# Mysterious hamster death



## Kimbaboon (Sep 5, 2017)

Hi people. My hamster, Tom, who is actually a female and I only found out on the day of her death, looked so weak and on the brink of death yesterday, Monday 4 September 2017. On Sunday, she was just as usual running all about and climbing up all her toys, but yesterday when I went to feed my hamsters food, only my other hamster woke up and was running around. She just lay there, with one eye closed. I then picked up her body, and it felt softer than usual, and when I picked her up , She just lay there and went to sleep. She would usually start running on my hands.She also refused to eat or drink, despite me offering her a metalwork. At night after I thought her to the vet, she started gasping for breath and not long after that, she was gone. I had to spend that minutes of her life doing my math homework. I hate math more now.
But the thing is, I'm really confused as to how my hamster was so lively and climbed and run on my hands the day before, and the very next day she just lay lifeless.
Now I have the phobia of my other hamster dying too and I feel the need to watch over her 24/7.
Anyone knows why my hamster just died all of a sudden?
Oh, she is about 1 year and 9/10 months old.but I don't think she died of old age


----------



## Clear Sparkle (Sep 24, 2017)

Most hamsters live between 1 and 2 years. 2 years is classed as a good age. 
Sometimes they get infections and pass away unfortunately.
Hamsters have a short life span sorry for your loss


----------



## ForestWomble (May 2, 2013)

Kimbaboon said:


> Hi people. My hamster, Tom, who is actually a female and I only found out on the day of her death, looked so weak and on the brink of death yesterday, Monday 4 September 2017. On Sunday, she was just as usual running all about and climbing up all her toys, but yesterday when I went to feed my hamsters food, only my other hamster woke up and was running around. She just lay there, with one eye closed. I then picked up her body, and it felt softer than usual, and when I picked her up , She just lay there and went to sleep. She would usually start running on my hands.She also refused to eat or drink, despite me offering her a metalwork. At night after I thought her to the vet, she started gasping for breath and not long after that, she was gone. I had to spend that minutes of her life doing my math homework.
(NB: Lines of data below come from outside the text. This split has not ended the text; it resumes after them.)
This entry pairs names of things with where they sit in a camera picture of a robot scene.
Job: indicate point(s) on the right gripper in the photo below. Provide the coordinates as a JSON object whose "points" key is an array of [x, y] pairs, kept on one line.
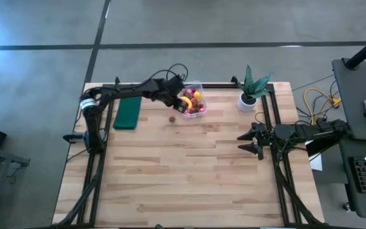
{"points": [[262, 140]]}

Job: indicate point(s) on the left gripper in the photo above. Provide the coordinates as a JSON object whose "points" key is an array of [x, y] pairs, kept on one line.
{"points": [[180, 105]]}

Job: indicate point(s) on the yellow banana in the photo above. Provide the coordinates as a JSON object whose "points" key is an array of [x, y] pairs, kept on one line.
{"points": [[187, 101]]}

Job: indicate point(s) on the pink peach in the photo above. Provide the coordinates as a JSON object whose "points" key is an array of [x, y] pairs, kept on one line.
{"points": [[201, 109], [189, 92]]}

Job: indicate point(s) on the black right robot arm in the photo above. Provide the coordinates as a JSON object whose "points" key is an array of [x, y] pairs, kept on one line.
{"points": [[310, 130]]}

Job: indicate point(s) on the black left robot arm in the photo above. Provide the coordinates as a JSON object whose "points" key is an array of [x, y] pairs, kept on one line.
{"points": [[119, 92]]}

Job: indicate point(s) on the clear plastic tupperware container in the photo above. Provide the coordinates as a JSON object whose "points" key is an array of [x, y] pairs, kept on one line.
{"points": [[199, 85]]}

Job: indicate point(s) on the green leafy vegetable toy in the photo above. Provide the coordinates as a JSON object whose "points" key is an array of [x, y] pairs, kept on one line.
{"points": [[172, 119]]}

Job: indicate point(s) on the yellow lemon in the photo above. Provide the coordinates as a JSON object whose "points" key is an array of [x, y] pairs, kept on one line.
{"points": [[197, 96]]}

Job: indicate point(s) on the white plant pot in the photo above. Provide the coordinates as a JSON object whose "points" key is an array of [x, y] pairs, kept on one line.
{"points": [[241, 105]]}

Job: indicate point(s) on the green folded cloth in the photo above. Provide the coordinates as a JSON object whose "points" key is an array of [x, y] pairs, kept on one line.
{"points": [[127, 113]]}

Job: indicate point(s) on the green snake plant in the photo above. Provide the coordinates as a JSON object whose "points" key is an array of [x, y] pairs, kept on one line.
{"points": [[253, 86]]}

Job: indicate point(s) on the white paper sheet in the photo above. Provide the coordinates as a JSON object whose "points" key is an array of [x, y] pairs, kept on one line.
{"points": [[317, 162]]}

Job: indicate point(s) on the grey side desk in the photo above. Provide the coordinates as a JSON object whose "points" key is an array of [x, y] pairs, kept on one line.
{"points": [[351, 197], [354, 95]]}

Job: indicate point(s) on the grey metal stand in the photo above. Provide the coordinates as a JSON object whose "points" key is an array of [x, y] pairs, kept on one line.
{"points": [[5, 157]]}

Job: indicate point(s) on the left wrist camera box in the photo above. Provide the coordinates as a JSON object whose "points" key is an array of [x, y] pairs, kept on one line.
{"points": [[174, 85]]}

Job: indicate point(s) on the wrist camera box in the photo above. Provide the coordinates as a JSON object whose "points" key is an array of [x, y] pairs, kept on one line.
{"points": [[283, 132], [174, 85]]}

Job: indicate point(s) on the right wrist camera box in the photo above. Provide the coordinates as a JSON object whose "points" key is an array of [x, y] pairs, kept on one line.
{"points": [[283, 132]]}

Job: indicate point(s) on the black right frame rail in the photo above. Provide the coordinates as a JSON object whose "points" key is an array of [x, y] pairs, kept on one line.
{"points": [[265, 106]]}

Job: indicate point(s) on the black frame cross rail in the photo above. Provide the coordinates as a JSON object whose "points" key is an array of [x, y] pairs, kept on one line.
{"points": [[218, 86]]}

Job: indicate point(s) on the black frame foot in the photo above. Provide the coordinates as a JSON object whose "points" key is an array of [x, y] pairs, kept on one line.
{"points": [[234, 80], [117, 80]]}

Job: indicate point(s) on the black left frame rail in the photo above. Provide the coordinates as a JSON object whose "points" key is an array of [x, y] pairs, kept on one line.
{"points": [[97, 197]]}
I hate math more now.
> But the thing is, I'm really confused as to how my hamster was so lively and climbed and run on my hands the day before, and the very next day she just lay lifeless.
> Now I have the phobia of my other hamster dying too and I feel the need to watch over her 24/7.
> Anyone knows why my hamster just died all of a sudden?
> Oh, she is about 1 year and 9/10 months old.but I don't think she died of old age


First of all sorry to hear of your loss.

Hamsters sadly don't have the longest of lives, the age of your hamster was good, so it is most likely she did die of old age.

Depending on the species of hamster they can live anywhere between 1.5 - 3 years on average.

A Syrians average lifespan is 2 - 2.5 years.


----------